SNC-Lavalin anticipe d’importants contrats

Le président et chef de la direction de SNC-Lavalin, Neil Bruce
Photo: Graham Hughes La Presse canadienne Le président et chef de la direction de SNC-Lavalin, Neil Bruce

Après des reculs de son bénéfice net de ses revenus en 2016, SNC-Lavalin anticipe une hausse des profits dans la quasi-totalité de ses secteurs d’activité et s’estime en bonne position pour décrocher d’importants contrats.

À l’exception de son secteur des mines et de la métallurgie, SNC-Lavalin prévoit une progression du profit ajusté émanant de ses activités d’ingénierie et de construction variant de 13 à 32 %. Sa prévision pour la fourchette de son profit ajusté par action oscille entre 1,70 $ et 2 $.

SNC-Lavalin croit pouvoir profiter des augmentations des dépenses en infrastructures en Amérique du Nord, de la vigueur du secteur nucléaire à l’échelle mondiale et d’autres occasions d’affaires dans le secteur pétrolier et gazier au Moyen-Orient et aux États-Unis.

« Nous nous attendons à ce que 2017 soit une autre bonne année pour SNC-Lavalin », a expliqué son président et chef de la direction, Neil Bruce, à l’occasion du dévoilement des résultats du quatrième trimestre. La firme mise sur les importantes dépenses d’infrastructures prévues au Canada et s’attend à décrocher deux fois plus de contrats, d’ici la fin du premier trimestre, à l’extérieur du pays dans son secteur des mines. M. Bruce a rappelé qu’au Canada SNC-Lavalin convoitait d’importants projets, dont celui du Réseau électrique métropolitain.

Son carnet de commandes atteignait 10,7 milliards de dollars à la fin de 2016.

Accusations

Par ailleurs, l’entreprise a fourni une brève mise à jour du dossier des accusations criminelles de fraude et de corruption déposées par la Gendarmerie royale du Canada (GRC), indiquant que l’enquête préliminaire prévue en septembre 2018 pourrait être devancée à la fin de cette année. La multinationale — qui a plaidé non coupable — n’a pas voulu fournir plus de détails.

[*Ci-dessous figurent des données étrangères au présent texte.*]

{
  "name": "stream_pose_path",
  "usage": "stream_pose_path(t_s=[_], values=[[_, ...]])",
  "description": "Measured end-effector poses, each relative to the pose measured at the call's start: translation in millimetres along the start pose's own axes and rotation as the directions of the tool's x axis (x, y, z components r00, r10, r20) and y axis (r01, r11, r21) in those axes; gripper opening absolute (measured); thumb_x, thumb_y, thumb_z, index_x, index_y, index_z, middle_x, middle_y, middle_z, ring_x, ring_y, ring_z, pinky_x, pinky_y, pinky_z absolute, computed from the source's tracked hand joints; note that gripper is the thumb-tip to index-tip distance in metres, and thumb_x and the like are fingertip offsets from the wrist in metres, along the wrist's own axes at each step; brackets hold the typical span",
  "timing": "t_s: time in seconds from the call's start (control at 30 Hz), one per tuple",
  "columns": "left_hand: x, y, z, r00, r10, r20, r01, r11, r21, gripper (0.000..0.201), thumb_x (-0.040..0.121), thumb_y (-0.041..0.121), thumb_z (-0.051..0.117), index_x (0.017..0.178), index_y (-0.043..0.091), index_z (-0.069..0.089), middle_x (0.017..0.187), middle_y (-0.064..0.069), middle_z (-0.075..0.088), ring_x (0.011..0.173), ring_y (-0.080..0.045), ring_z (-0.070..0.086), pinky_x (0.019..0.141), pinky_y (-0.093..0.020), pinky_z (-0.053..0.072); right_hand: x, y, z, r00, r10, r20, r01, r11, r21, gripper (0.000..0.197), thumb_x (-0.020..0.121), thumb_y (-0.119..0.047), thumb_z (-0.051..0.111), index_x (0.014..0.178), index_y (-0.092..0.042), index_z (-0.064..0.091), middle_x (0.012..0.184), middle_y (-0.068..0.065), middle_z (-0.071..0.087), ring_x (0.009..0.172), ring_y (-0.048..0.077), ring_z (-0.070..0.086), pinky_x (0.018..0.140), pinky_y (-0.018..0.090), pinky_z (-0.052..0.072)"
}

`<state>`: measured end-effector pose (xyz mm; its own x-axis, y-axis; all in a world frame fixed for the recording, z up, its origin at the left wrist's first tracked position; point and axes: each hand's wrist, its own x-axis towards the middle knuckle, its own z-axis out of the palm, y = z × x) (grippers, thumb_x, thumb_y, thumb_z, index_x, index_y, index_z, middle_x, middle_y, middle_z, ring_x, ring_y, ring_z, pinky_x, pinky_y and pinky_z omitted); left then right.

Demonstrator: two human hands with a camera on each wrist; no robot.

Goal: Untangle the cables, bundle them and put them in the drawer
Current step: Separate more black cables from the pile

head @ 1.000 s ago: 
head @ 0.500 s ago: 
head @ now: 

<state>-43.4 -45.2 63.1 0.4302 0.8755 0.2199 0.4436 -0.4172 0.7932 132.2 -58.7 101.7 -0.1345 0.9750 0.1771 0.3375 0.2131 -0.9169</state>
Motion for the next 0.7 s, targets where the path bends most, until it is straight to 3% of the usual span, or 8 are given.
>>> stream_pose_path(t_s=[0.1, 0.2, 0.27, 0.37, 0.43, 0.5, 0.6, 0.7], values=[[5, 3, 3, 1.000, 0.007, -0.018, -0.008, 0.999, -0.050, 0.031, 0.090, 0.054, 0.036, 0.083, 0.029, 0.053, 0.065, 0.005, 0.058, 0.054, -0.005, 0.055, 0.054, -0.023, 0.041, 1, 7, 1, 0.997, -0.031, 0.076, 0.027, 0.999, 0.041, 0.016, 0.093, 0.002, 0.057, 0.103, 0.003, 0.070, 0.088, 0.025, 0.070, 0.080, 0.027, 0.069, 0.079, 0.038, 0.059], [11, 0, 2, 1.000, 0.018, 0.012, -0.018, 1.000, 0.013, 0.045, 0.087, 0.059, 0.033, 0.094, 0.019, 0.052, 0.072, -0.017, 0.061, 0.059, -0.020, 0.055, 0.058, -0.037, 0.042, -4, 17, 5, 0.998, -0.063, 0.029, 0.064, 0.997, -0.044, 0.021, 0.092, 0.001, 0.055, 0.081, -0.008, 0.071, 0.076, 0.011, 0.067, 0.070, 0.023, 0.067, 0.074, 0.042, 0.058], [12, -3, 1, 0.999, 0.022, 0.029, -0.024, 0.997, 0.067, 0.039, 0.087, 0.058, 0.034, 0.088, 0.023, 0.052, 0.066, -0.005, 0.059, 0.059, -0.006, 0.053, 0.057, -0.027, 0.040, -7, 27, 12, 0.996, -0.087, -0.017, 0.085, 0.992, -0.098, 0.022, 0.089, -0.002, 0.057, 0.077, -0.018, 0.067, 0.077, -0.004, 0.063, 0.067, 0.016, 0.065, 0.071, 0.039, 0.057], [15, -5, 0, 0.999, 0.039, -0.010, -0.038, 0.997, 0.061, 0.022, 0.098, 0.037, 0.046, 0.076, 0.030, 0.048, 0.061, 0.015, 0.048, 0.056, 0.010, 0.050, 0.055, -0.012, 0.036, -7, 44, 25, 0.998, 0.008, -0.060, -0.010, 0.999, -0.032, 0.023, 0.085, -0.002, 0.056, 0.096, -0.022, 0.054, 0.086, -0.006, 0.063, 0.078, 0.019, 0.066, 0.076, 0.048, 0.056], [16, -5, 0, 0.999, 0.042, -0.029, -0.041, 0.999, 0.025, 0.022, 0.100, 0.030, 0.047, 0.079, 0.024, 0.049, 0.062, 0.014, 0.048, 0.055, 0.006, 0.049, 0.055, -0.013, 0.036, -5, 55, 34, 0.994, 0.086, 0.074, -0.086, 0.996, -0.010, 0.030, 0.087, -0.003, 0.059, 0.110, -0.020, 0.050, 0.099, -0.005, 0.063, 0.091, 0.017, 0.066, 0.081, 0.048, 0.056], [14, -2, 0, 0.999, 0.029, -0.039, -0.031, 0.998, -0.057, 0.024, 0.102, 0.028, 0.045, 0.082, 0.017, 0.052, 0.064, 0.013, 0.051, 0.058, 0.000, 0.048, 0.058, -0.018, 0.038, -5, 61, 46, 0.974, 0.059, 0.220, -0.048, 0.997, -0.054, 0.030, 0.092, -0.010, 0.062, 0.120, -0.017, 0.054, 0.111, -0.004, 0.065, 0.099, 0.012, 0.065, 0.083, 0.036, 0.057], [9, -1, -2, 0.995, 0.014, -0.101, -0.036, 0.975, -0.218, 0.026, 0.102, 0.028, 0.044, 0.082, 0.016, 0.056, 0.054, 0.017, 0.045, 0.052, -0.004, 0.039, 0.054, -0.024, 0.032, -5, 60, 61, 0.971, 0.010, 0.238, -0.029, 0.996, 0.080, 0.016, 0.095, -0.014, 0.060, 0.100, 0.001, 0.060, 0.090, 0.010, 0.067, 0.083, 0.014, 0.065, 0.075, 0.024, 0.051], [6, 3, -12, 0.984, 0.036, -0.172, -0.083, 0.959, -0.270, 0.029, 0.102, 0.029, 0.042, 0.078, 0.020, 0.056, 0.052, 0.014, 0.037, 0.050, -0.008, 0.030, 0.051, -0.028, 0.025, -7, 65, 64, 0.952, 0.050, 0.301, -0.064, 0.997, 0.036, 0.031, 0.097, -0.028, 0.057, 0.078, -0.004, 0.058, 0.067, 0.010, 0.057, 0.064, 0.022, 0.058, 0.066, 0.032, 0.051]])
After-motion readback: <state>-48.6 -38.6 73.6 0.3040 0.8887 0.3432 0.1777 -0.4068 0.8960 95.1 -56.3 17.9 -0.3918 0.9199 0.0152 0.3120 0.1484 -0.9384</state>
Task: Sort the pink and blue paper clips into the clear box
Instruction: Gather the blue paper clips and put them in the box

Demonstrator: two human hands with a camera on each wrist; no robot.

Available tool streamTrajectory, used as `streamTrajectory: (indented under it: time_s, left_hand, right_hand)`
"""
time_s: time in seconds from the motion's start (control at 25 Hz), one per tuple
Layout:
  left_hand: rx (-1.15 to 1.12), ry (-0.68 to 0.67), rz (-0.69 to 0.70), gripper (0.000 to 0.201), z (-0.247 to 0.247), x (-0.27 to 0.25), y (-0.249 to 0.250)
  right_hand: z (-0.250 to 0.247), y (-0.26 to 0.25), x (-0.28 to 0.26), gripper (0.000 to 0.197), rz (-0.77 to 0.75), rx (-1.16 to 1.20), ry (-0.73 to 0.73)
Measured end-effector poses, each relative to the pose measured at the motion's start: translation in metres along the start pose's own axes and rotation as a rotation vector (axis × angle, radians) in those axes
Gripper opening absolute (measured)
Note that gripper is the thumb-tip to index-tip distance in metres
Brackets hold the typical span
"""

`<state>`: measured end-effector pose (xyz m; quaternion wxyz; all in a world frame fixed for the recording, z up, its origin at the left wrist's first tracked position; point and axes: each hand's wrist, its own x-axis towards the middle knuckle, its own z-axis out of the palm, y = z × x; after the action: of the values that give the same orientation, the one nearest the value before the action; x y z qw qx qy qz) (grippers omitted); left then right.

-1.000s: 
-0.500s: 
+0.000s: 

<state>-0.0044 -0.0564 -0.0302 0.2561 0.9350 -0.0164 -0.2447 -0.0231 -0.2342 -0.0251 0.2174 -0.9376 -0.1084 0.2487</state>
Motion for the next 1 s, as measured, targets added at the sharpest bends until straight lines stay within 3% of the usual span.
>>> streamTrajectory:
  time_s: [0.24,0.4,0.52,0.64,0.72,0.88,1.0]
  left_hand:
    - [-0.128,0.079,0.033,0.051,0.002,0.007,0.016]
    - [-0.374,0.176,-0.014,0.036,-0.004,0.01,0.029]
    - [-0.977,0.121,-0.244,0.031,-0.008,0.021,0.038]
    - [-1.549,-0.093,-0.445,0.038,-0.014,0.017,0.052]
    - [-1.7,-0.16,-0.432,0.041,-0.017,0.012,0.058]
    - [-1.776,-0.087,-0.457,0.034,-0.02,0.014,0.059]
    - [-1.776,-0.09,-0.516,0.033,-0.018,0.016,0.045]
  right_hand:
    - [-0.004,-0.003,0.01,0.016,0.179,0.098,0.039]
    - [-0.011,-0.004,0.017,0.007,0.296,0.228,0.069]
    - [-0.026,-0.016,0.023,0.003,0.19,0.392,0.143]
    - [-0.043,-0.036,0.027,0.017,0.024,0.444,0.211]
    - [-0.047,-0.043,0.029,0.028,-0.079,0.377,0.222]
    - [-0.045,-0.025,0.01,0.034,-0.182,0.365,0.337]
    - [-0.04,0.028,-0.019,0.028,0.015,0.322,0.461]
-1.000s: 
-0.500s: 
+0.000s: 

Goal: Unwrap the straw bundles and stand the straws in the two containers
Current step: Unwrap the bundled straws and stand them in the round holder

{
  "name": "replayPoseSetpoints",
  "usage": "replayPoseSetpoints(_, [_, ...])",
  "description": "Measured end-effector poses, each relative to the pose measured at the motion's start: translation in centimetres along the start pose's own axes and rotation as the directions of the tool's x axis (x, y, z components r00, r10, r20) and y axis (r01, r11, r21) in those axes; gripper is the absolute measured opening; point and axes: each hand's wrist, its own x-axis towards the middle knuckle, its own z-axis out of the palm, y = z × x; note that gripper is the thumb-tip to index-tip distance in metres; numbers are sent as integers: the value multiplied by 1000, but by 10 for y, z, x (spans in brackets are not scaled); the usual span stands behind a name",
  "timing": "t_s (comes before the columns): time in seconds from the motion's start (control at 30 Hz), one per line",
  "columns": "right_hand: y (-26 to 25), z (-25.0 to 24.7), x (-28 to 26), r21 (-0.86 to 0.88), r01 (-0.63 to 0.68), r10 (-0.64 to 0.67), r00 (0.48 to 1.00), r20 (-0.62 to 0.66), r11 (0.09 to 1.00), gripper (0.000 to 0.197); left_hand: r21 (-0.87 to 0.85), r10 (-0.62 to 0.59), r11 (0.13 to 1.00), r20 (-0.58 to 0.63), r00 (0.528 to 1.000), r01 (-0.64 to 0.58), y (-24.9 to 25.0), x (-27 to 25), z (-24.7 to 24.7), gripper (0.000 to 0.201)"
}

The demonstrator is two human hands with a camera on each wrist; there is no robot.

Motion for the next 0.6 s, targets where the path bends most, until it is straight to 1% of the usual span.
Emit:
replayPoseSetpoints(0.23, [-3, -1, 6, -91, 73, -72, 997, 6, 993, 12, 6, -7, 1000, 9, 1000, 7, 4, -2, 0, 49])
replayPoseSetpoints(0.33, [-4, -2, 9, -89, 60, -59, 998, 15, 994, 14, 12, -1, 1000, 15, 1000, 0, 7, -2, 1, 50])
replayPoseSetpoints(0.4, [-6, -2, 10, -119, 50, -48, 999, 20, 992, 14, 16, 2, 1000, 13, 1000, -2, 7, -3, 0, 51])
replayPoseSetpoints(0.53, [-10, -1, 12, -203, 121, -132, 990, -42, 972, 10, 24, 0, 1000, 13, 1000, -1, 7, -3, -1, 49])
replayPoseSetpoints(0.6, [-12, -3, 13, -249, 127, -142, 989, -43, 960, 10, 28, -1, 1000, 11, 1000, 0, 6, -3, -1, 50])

Selon la GRC, la firme aurait versé 47,7 millions à des titulaires de charges publiques en Libye dans le but de les influencer. De plus, ses divisions Construction et International auraient privé diverses organisations locales d’environ 129,8 millions.

À la fin de 2016, SNC-Lavalin avait par ailleurs récupéré 15,2 millions auprès de son ancien vice-président Riadh Ben Aïssa. Devant un tribunal suisse en 2014, ce dernier avait reconnu sa culpabilité à des accusations de corruption et de blanchiment. M. Ben Aïssa devait remettre à l’entreprise 17,2 millions plus intérêts.

Bénéfice de 1,6 million

Au quatrième trimestre, l’entreprise a engrangé un bénéfice net de 1,6 million, ou 1 ¢ par action, en recul par rapport à celui de 49,2 millions, ou 33 ¢ par action, d’il y a un an. Les revenus ont fléchi de 17 % à 2,21 milliards. Sur une base ajustée, SNC a affiché un profit par action de 77 ¢.

Pour l’exercice, ses profits nets ont reculé de 37 %, à 255,5 millions ou 1,70 $ par action, alors que son chiffre d’affaires a été de 8,5 milliards, en baisse de 11 %. Le conseil d’administration a augmenté de 5 % le dividende trimestriel, qui passe à 27,3 ¢ par action.